Askerlerin olaya bakışı ile özellikle AKP milletvekillerinin bakışı farklı. Terörün en azgın döneminde Hakkari Dağ ve Komando Tugay Komutanlığı, Jandarma Asayiş Bölge Komutanlığı gibi kritik görevlerde bulunan, sınır ötesi harekatları, yurt içi operasyonları yöneten emekli Korgeneral Altay Tokat, gelişmeleri bize şöyle yorumladı:
ÜLTİMATOM VERDİ
"PKK tarafından düzenlenen bir şovu ya da trajikomik bir töreni izledik. Törenin, 'Terörsüz Türkiye' denilen ama PKK'nın siyasi organı olan parti tarafından 'Barış ve Demokratik Toplum Hareketi' olarak tanımladığı projenin önemli bir aşaması olduğuna ilişkin kamuoyu paylaşımlarını hayretle ve kuşkuyla takip ettim. Silah yakma töreniyle ilgili PKK'nın gösterisi hakkında düşüncelerimi vicdani bir görev bilinciyle size açıklıyorum.
- Tören, PKK'nın ana karargahının konuşlandığı Irak'ta bulunan Kandil Dağı'nın eteklerinde Jasana Mağarası önünde Abdullah Öcalan'ın dev posteri altında düzenlendi.
- Törenin başında PKK temsilcisinin yaptığı konuşma analiz edildiğinde; sürecin Türkiye'den geldiğine işaret ediliyor ve devam etmesi için PKK'nın beklentilerine vurgu yapılıyor ve somut yasal güvenceler isteniyor. Burada, PKK sanki galip gelmiş edasıyla bir pozisyon sergiliyor.
TEHLİKELİ ÖDÜNLER İSTENİYOR
- Konuşmada, silahlarını getiren teröristler, 'Barış ve Demokratik Toplum Grubu' olarak nitelendirildi, PKK'lılara 'terörist denilemeyeceği' mesajı verildi. Yani kendilerini, devletimizle eşit statüde görüyorlar. Bu aşağılayıcı dolaylı işaret bile güvenliğimiz ve ulus-devlet yapımız açısından tehlikeli bazı ödünler vermemiz gerektiğine hazır olmamızı ifade ediyor.
- Yine konuşmada; 'Yeni başarılar ve demokratik kazanımlar elde etmek üzere önder Öcalan'ın fikir ve paradigmasına yürekten inanıyor, kendimize ve yoldaşlar topluluğu olarak kolektif gücümüze inanıyoruz. Demokratik uyum yasalarının çıkarılması isteniyor.
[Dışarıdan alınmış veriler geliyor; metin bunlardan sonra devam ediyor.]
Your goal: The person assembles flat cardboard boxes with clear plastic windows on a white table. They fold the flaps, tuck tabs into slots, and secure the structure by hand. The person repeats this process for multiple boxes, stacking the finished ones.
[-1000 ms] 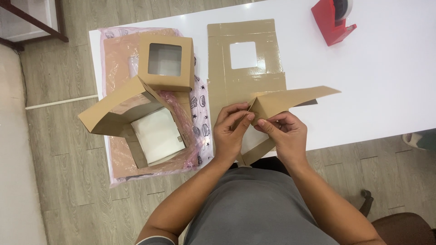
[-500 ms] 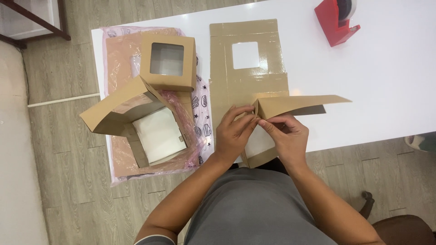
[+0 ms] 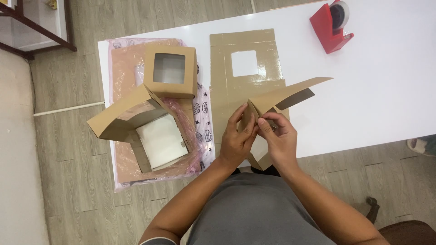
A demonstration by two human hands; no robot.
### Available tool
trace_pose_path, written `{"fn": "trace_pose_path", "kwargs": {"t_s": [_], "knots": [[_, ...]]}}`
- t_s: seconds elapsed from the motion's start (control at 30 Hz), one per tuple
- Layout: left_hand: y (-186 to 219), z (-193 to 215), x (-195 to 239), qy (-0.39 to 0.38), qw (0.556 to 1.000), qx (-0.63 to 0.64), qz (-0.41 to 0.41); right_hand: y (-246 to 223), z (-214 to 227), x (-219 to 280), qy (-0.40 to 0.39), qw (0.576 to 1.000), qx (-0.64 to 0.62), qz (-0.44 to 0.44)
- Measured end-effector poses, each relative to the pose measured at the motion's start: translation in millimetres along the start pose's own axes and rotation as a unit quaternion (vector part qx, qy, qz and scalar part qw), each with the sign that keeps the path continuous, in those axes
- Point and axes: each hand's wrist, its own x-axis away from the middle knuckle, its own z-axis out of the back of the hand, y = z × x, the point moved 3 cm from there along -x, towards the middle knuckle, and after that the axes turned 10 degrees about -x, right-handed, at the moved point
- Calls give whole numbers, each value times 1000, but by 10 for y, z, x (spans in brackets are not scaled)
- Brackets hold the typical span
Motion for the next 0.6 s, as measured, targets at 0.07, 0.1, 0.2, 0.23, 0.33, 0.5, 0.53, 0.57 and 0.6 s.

- Bu açıklamada istekler var. Tehdit kokuyor. Bir ültimatom havası var. İsteklerinin önceden yasal ve Anayasal güvence altına alınması üzerinde duruluyor. Bana göre tören bir şov ama PKK'nın başarılı olmuş imajını yaymak ve isteklerini dünya kamuoyu önünde Türkiye Cumhuriyeti'ne bir kez daha bildirmek amacıyla düzenlenmiş PKK'nın tuzağından başka bir şey değildir. PKK'nın isteklerini somutlaştırarak şunları sıralayabiliriz:
PARALANMANIN YOLU AILIR
- Abdullah Öcalan'ın, PKK'lıların affı, siyasi faaliyetlerine izin verilmesi, Kürtçenin eğitim dili olması, Anayasa'daki Türk Vatandaşlığı tanımının kaldırılması ya da 'Türkiye vatandaşlığı' şeklinde değiştirilmesi, yenilgiyi kabul etmek olur ve parçalanmanın yolunun açılmasına katkı sağlar.
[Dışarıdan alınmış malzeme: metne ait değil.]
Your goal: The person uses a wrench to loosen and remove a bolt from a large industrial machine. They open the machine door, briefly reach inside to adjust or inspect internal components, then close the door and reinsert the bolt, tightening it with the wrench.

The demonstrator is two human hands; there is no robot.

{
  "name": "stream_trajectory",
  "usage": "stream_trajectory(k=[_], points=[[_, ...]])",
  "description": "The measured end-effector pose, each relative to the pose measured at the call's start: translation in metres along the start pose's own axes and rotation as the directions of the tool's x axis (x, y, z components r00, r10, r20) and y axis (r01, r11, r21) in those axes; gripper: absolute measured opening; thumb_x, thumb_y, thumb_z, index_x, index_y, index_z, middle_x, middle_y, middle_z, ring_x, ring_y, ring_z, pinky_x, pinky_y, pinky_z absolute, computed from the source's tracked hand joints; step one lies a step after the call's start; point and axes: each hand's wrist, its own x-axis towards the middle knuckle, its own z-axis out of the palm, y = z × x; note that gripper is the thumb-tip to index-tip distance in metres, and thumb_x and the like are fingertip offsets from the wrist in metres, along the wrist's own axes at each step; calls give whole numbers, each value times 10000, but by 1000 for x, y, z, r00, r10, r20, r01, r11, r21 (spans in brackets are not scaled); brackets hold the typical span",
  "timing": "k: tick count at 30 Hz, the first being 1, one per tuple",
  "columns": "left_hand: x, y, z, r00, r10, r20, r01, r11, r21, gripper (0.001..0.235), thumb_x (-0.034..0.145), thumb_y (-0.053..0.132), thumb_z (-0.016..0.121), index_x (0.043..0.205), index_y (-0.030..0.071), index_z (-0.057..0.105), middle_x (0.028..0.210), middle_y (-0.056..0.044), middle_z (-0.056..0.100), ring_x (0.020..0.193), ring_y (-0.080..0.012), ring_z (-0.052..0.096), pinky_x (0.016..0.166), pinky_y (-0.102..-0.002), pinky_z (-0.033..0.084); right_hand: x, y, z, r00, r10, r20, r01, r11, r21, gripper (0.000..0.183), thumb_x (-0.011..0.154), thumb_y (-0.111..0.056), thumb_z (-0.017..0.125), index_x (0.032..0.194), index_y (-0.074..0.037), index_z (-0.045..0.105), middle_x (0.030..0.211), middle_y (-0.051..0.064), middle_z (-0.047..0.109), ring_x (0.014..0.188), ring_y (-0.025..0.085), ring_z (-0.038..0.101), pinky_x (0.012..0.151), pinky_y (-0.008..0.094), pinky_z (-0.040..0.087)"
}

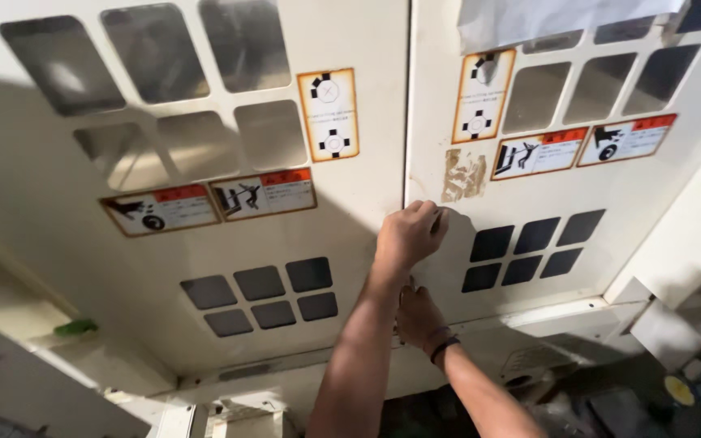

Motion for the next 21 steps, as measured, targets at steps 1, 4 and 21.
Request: stream_trajectory(k=[1,4,21], points=[[1,-2,0,1000,3,22,-3,1000,22,280,935,255,736,765,94,582,744,-96,647,601,-343,642,552,-440,533,1,0,-1,999,5,-46,-4,1000,20,373,827,-347,713,1055,-52,716,1122,157,670,1049,351,589,726,478,502],[2,-2,5,999,-6,32,3,996,91,290,925,258,748,758,90,583,734,-104,643,586,-344,635,531,-447,520,1,4,-5,990,-36,-139,39,999,20,347,881,-331,674,1107,-69,704,1139,171,665,1052,380,606,691,469,518],[3,13,2,999,-40,-37,44,993,113,307,936,224,774,737,88,584,701,-69,649,569,-281,651,529,-374,538,-1,14,16,977,-210,-28,211,977,35,422,888,-324,641,1093,36,716,1377,331,524,1101,417,536,746,485,481]])
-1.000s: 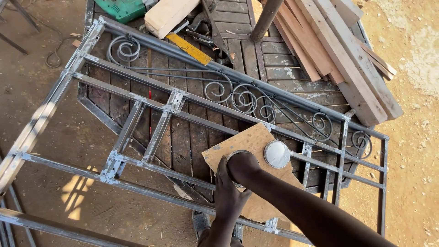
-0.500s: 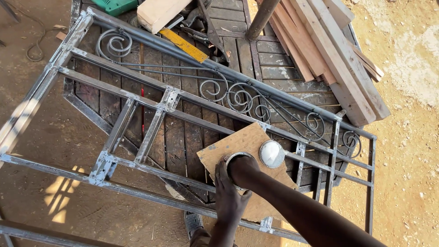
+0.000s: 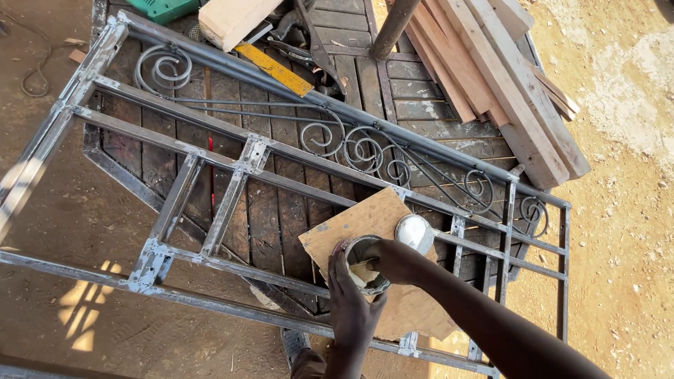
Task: The person is scooping metal filler from a can onto a piece of cardboard and mixing it with a spatula in preparation for repair work.
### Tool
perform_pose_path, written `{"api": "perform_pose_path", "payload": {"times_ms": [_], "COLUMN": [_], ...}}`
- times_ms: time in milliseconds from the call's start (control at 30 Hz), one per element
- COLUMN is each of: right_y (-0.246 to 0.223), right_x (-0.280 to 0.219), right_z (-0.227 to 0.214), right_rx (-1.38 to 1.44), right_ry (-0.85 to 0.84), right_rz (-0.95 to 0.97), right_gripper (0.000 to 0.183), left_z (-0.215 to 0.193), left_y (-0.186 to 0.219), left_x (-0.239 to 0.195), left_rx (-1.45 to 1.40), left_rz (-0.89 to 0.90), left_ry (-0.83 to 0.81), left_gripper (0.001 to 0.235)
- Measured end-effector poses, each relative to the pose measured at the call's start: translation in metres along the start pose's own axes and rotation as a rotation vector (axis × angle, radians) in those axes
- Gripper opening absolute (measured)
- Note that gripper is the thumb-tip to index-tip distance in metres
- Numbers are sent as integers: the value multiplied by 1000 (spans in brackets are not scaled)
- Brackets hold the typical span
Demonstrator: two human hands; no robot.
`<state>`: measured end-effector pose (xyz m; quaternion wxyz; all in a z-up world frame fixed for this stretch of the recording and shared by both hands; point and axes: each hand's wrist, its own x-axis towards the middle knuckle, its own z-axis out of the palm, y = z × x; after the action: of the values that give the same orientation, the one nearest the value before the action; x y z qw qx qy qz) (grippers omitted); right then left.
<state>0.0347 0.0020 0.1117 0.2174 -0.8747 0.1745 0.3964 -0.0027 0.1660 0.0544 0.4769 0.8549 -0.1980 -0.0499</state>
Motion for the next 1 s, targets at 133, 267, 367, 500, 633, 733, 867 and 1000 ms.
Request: {"api": "perform_pose_path", "payload": {"times_ms": [133, 267, 367, 500, 633, 733, 867, 1000], "right_y": [10, -5, 10, 33, 59, 65, 49, 26], "right_x": [-48, -92, -104, -109, -94, -74, -45, -21], "right_z": [-15, -38, -32, -26, -13, -2, 8, 11], "right_rx": [261, 425, 658, 1118, 1274, 1342, 1309, 673], "right_ry": [299, 235, 261, 361, 467, 461, 546, 838], "right_rz": [136, 266, 191, 66, 4, 55, 114, 266], "right_gripper": [27, 23, 28, 28, 25, 20, 8, 15], "left_z": [7, 4, 0, -14, -38, -46, -52, -46], "left_y": [-6, -9, -11, -7, -9, -21, -23, -25], "left_x": [-6, -6, -6, 3, 10, 15, 15, 12], "left_rx": [-11, -28, -55, -79, -102, -106, -70, -37], "left_rz": [-118, -18, -50, -98, -95, -144, -174, -168], "left_ry": [-81, -7, -73, -4, 57, 8, -30, -17], "left_gripper": [136, 128, 128, 121, 117, 120, 124, 124]}}
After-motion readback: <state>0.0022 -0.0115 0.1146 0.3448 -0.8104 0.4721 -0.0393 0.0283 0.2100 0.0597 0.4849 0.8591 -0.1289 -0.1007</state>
- Bazı tehlike ve tavizleri almadan, 'Terörsüz Türkiye' sloganıyla soyut ve tuzak dolu projenin ya da hamasetin kulağa hoş gelen etkisiyle politika saptamak risk ve felakete yol açabilir.
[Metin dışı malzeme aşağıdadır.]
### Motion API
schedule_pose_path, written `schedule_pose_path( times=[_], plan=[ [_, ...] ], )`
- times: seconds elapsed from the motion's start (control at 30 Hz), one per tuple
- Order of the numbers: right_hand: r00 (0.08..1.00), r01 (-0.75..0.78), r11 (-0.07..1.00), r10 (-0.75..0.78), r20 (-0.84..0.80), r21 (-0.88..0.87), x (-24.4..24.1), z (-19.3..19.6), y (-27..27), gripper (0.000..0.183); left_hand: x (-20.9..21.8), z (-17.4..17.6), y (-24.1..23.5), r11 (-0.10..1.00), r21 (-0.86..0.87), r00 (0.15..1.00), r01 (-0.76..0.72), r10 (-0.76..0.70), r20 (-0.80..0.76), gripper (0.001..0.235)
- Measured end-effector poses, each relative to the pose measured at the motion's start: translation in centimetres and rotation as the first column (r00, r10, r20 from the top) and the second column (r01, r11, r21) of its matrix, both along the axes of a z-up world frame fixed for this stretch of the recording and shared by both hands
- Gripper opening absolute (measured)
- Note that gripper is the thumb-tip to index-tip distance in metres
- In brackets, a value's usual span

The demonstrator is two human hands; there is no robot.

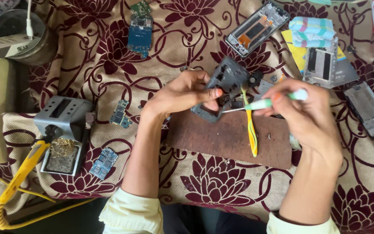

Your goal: The person disassembles a mobile phone chassis using a screwdriver and a prying tool. They remove screws, pry open the casing, and detach internal components such as a ribbon cable and a small circuit board.

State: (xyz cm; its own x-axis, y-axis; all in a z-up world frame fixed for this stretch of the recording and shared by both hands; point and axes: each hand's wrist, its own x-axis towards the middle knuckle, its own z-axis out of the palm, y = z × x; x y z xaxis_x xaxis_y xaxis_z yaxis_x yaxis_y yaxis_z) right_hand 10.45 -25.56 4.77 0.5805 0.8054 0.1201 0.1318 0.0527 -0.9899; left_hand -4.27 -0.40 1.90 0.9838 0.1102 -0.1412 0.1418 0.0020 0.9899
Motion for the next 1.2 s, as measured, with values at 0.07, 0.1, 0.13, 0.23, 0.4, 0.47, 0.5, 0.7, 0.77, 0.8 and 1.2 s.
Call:
schedule_pose_path(
  times=[0.07,0.1,0.13,0.23,0.4,0.47,0.5,0.7,0.77,0.8,1.2],
  plan=[
    [0.999,0.021,0.978,-0.026,-0.020,-0.207,-0.4,0.3,0.9,0.015,0.1,0.0,0.0,0.978,0.206,0.999,-0.039,0.044,-0.020,0.029],
    [1.000,0.010,0.951,-0.011,-0.002,-0.310,-0.6,0.5,1.3,0.017,0.1,0.0,0.0,0.950,0.306,0.997,-0.055,0.067,-0.029,0.031],
    [1.000,-0.002,0.913,0.008,0.013,-0.408,-1.0,0.7,1.7,0.019,0.1,0.1,0.1,0.909,0.411,0.995,-0.070,0.096,-0.042,0.035],
    [0.988,-0.034,0.953,0.078,0.135,-0.301,-2.5,0.6,2.5,0.015,-0.2,0.5,0.1,0.801,0.593,0.975,-0.080,0.186,-0.120,0.045],
    [0.875,0.008,0.985,0.076,0.478,-0.171,-3.8,0.5,2.6,0.011,-0.2,2.0,-0.7,0.898,0.413,0.911,-0.152,0.289,-0.293,0.048],
    [0.824,0.052,0.989,0.036,0.566,-0.140,-3.9,0.6,2.4,0.013,-0.1,2.5,-0.8,0.897,0.422,0.902,-0.130,0.284,-0.326,0.047],
    [0.814,0.068,0.990,0.014,0.580,-0.120,-3.9,0.7,2.3,0.013,-0.1,2.6,-0.8,0.897,0.426,0.896,-0.119,0.282,-0.342,0.047],
    [0.788,0.063,0.991,0.025,0.616,-0.120,-3.9,0.4,2.4,0.013,-0.1,2.9,-0.9,0.896,0.423,0.874,-0.135,0.309,-0.375,0.048],
    [0.786,0.049,0.991,0.039,0.616,-0.126,-3.9,0.3,2.5,0.013,-0.1,3.0,-1.1,0.899,0.418,0.884,-0.128,0.295,-0.363,0.045],
    [0.783,0.041,0.991,0.046,0.620,-0.125,-3.9,0.3,2.6,0.013,-0.1,3.2,-1.0,0.900,0.418,0.888,-0.127,0.290,-0.356,0.043],
    [0.756,0.024,0.989,0.077,0.650,-0.145,-4.0,0.2,2.7,0.009,0.1,3.6,-1.0,0.875,0.463,0.840,-0.144,0.356,-0.411,0.051]
  ],
)
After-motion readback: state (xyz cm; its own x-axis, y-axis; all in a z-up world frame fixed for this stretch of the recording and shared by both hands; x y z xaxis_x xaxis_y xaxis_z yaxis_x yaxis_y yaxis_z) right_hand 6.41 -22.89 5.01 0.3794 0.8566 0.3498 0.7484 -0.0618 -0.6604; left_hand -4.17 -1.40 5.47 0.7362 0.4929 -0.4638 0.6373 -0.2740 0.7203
- Türkiye'nin sorunlarını tetikleyen, ulusal güvenliğimize, ülkesi, milletiyle bölünmez bütünlüğümüze yönelik tehdit ve tehlike oluşturan PKK, bozguna uğratılırsa 'Terörsüz Türkiye' projesi gerçekleşir. Herkes Terörsüz Türkiye ister ve doğaldır. Ama teröre taviz vererek bitirmeye çalışmak boştur ve terörü besler ve büyütür.
SİLAHLAR TESLİM EDİLMELİ
- PKK, samimiyse ön koşullar ileri sürmeden kendini lağvetmeli. Silahlarını yakmaz, güvenlik birimlerimize teslim eder. Devletimiz bundan sonra bazı düzenlemeler yapar. 'Terörsüz Türkiye' projesi bu temel ilke kapsamında gerçekleştirilmeli.